Depuis une semaine, les coups de fil au Capotier se multiplient : «Un grossiste pharmaceutique et un revendeur, avec qui je n'ai jamais travaillé, m'ont appelé pour se renseigner au cas où, savoir s'ils pouvaient me racheter au moins 100 000 pièces, ils ont la trouille de la pénurie, constate-t-il. J'ai aussi eu plusieurs filles qui m'ont demandé de leur mettre de côté des coffrets.» Il propose aux prostituées une boîte d'un assortiment de 144 capotes à 20 euros, soit 13 centimes l'unité. Chaque mois, il fait une dizaine de tournées, son fourgon également chargé de centaines de paquets de lingettes, de tubes de lubrifiant et de gel hydroalcoolique, de rouleaux de drap jetable. «Elles n'ont plus besoin d'aller à la pharmacie ou au supermarché, avec la crainte de se faire repérer, et ce ne sont pas les mêmes prix», souligne Jérôme Bénozillo.
Quotidien cruel
Selon lui, on trouve dans la région environ 230 camionnettes garées en bordure de route. Les prostituées y travaillent souvent durant une semaine non-stop, avant d’aller se reposer dans des appartements où elles vivent en colocation en Auvergne-Rhône-Alpes, en Espagne et au Portugal, premiers points d’arrivée de ces femmes originaires de Colombie, de Saint-Domingue, de Guinée-Bissau ou du Nigeria. Mais une cinquantaine d’entre elles n’ont pas eu le temps de se replier sur leur base à l’annonce du confinement.

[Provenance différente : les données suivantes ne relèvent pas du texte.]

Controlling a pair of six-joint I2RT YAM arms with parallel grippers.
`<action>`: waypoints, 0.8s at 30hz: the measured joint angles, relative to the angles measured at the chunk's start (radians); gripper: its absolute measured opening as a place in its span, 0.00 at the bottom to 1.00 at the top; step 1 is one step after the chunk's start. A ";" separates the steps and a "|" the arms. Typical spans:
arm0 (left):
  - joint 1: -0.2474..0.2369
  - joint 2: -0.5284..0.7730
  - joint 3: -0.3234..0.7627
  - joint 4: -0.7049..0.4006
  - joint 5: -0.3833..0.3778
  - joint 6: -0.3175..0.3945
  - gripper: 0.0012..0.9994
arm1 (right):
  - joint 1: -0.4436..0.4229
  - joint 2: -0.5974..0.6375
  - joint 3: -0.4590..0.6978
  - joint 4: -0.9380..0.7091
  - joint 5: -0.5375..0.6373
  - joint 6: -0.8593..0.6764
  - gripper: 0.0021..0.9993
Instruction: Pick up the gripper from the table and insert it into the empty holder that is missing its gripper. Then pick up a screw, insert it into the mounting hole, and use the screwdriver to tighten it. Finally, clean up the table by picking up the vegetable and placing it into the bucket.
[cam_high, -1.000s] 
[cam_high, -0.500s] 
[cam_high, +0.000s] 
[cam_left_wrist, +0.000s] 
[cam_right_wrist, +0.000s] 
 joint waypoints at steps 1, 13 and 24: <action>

A Saint-Fons, au sud de Lyon, dix prostituées, coincées dans leurs camions depuis le 17 mars, passent le temps comme elles peuvent. Elles expliquent que l'association Cabiria leur amène de la nourriture, des cartes de téléphone, quelques masques. Faute d'accès à un point d'eau, elles se débrouillent pour leur toilette avec les packs de bouteilles qu'elles achètent et les lingettes du Capotier. Lui leur rend visite pour prendre des nouvelles, les passes sont devenues rares. «Même si c'est dur de tenir, on ne veut pas travailler à cause de la maladie, même la nuit», dit l'une d'elles, mèches rouges et masque sur le visage.

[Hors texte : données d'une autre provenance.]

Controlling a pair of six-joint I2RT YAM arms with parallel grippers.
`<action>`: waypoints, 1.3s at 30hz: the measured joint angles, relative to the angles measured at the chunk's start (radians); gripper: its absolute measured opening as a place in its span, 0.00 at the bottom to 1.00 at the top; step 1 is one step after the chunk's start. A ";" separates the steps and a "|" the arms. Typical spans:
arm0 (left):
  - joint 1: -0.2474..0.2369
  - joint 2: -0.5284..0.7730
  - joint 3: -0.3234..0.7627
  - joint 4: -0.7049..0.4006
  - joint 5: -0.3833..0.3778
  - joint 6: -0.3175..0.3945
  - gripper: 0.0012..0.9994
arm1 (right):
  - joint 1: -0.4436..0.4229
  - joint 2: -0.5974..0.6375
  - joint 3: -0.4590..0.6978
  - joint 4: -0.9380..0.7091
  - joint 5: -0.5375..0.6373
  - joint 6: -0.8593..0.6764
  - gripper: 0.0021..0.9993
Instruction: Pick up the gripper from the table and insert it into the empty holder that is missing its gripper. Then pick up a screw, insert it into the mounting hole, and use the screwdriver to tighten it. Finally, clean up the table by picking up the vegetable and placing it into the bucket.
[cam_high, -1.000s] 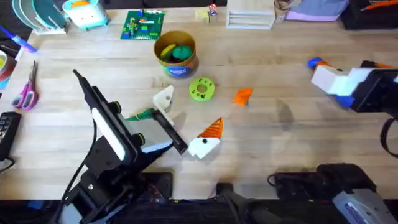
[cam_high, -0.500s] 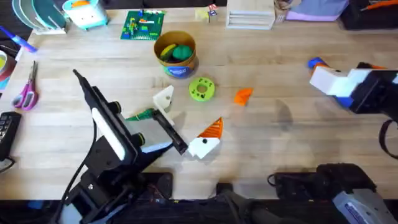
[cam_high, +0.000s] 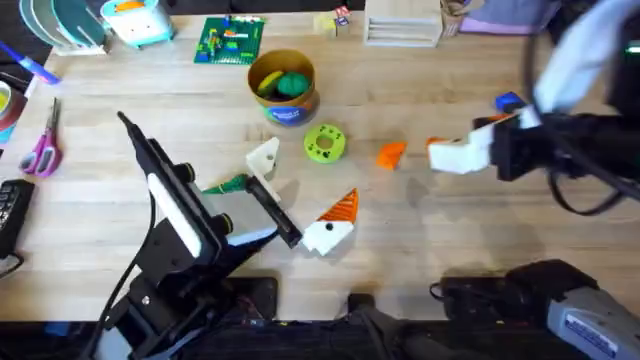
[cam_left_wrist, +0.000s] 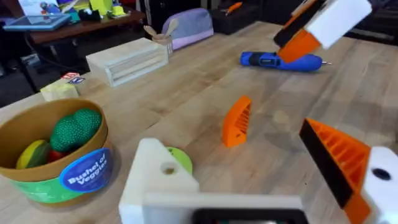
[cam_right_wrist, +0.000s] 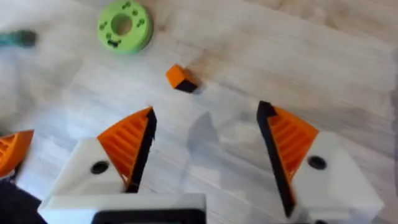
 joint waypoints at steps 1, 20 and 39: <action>0.000 0.000 0.000 0.000 0.000 0.000 0.99 | 0.037 0.042 0.008 -0.007 0.008 -0.013 0.99; 0.000 0.000 0.000 0.000 0.000 0.000 0.99 | 0.334 0.460 0.031 0.124 0.153 -0.404 0.99; 0.000 0.000 0.000 0.000 0.000 0.000 0.99 | 0.275 0.478 0.033 0.192 0.157 -0.399 0.54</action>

Il y a plusieurs supermarchés à un quart d'heure de marche. Elles y vont pour l'eau, n'y trouvent pas le pétrole nécessaire à leurs chauffages d'appoint, à sec depuis quelques semaines. Elles se déplacent sans attestation mais aucune n'a été contrôlée à ce jour : «La police passe sans s'arrêter en ce moment», dit une autre. Depuis la loi de 2016 sur la prostitution, qui a instauré la pénalisation des clients – à laquelle sont opposées les organisations d'aide aux travailleurs du sexe, «les filles bossent pour moins cher et les clients le savent, ils négocient plus qu'avant, elles me disent qu'au moins la moitié demande des relations non-protégées. Après deux mois d'arrêt, ce sera toujours plus difficile de refuser», se désole Jérôme Bénozillo. Quand bien même son stock de capotes devrait les prémunir de la pénurie annoncée, le reflux de la pandémie rendra sans doute leur quotidien plus cruel encore.